Este gobierno, en su cruzada anticorrupción que el país entero celebra, carece lamentablemente de una estrategia clara, precisa y sobre todo jurídica para hacerlo.

Se roban la gasolina de ductos y centros de Pemex, ¡cierren todo!

Las guarderías y estancias infantiles –algunas– tienen corrupción, ¡ciérralas!

El nuevo aeropuerto de Texcoco puede tener algunos visos, contratos, asignaciones o sobreprecios que podrían probar corrupción, ¡cancélenlo!

El gasoducto Texas-Tuxpan podría tener algún indicio de corrupción en el contrato, su construcción y precio, ¡rompan el contrato!

La premisa pareciera ser: "El barco tiene ratas… hunde el barco".

Una postura que conlleva graves consecuencias en muchas direcciones y con múltiples aristas. No sólo enviamos –como publicó ayer el embajador de Canadá en México– una pésima señal internacional de que México no cumple sus contratos, de que los viola y los rompe, sino que expulsa la inversión y siembra profunda desconfianza.

Si la corrupción se extendió de forma generalizada a gobiernos y dependencias, combatirla no significa eliminar los proyectos. Es necesario investigar, realizar auditorías, deslindar responsabilidades, abrir expedientes, proceder jurídicamente y limpiar los proyectos. Pero eliminarlos, cerrarlos, cancelarlos provoca un daño patrimonial, económico y social al país.

México necesita un nuevo aeropuerto, con las dimensiones y la envergadura del proyecto de Texcoco, no por fifí o por exuberante, sino por el crecimiento de la economía.

Las madres trabajadoras demandan el uso de las guarderías y albergues, no por un lujo, sino por la necesidad vital de poder trabajar para subsistir al tiempo que sus hijos están cuidados y protegidos. Es una prestación social esencial de un Estado que defiende el derecho al trabajo y a la mujer trabajadora.

El ducto de Texas-Tuxpan no responde a un capricho, sino a una necesidad económica, energética de abasto y suministro. No puede haber desarrollo y crecimiento sin infraestructura. Los ductos son el detonante de ese crecimiento.

Si hay o hubo elementos sospechosos en estos o en otros proyectos, que se deslinden responsabilidades y se castigue a los responsables. Pero no se puede sacrificar el crecimiento del país, el beneficio a quienes trabajan, porque hay datos confusos o contratos amañados.

El tema grave es que se ha desmontado el Sistema Nacional Anticorrupción que tanta batalla dio en las legislaturas anteriores. Nunca entró en vigor plenamente, herencia maldita del anterior gobierno. Pero el actual parece no tener la menor intención de instalar en el sistema judicial mexicano, mecanismos y herramientas para un combate institucional a la corrupción.

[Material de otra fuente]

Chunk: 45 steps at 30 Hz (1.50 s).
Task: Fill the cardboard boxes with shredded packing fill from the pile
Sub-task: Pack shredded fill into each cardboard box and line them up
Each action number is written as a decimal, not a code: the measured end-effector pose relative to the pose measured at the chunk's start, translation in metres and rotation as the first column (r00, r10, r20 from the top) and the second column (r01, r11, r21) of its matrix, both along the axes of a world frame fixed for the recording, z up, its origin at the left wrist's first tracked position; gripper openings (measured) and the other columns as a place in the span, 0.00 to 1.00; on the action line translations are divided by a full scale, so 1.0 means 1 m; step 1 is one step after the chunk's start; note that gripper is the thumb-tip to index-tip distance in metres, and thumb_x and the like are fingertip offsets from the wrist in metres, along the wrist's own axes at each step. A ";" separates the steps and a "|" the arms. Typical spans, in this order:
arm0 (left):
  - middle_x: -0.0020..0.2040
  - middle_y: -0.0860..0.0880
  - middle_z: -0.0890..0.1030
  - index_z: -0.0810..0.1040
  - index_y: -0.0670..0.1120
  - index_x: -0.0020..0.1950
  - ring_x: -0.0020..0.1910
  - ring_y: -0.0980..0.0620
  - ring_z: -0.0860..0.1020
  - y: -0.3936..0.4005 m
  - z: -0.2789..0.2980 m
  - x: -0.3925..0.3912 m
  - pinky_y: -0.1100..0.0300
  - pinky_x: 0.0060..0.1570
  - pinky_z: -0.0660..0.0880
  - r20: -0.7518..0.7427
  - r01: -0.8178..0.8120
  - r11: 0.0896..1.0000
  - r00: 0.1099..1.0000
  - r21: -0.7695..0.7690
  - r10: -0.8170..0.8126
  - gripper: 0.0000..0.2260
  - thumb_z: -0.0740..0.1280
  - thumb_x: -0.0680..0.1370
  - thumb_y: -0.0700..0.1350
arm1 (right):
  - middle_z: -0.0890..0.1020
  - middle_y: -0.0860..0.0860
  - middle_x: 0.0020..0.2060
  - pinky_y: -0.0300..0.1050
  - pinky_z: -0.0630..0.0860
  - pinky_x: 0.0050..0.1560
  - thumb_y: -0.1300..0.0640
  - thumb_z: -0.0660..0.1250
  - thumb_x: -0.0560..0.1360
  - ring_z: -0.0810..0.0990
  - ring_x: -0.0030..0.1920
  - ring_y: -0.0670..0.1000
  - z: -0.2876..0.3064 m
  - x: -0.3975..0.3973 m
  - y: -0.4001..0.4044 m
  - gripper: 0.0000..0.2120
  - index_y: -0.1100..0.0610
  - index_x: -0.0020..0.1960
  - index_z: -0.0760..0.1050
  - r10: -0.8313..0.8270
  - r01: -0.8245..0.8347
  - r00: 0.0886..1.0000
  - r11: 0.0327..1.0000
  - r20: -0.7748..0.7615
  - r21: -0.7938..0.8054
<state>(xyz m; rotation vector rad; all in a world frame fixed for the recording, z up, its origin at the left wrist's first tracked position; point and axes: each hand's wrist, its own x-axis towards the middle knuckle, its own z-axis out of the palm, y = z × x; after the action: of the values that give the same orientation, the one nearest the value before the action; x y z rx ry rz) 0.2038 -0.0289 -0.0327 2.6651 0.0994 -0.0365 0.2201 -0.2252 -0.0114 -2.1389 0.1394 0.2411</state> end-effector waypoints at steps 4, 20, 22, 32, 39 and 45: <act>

No basta con pregonar superioridad moral y recortar todos los presupuestos y centralizar la ventanilla de compras del gobierno. Hay que fincar elementos jurídicos sistémicos que corrijan una conducta política y social que se extendió como virus en México.

No hay que hundir los barcos, hay que limpiarlos, sanearlos, colocar mejores capitanes al frente. Pero no destruir lo que se ha edificado, porque el país entero pierde.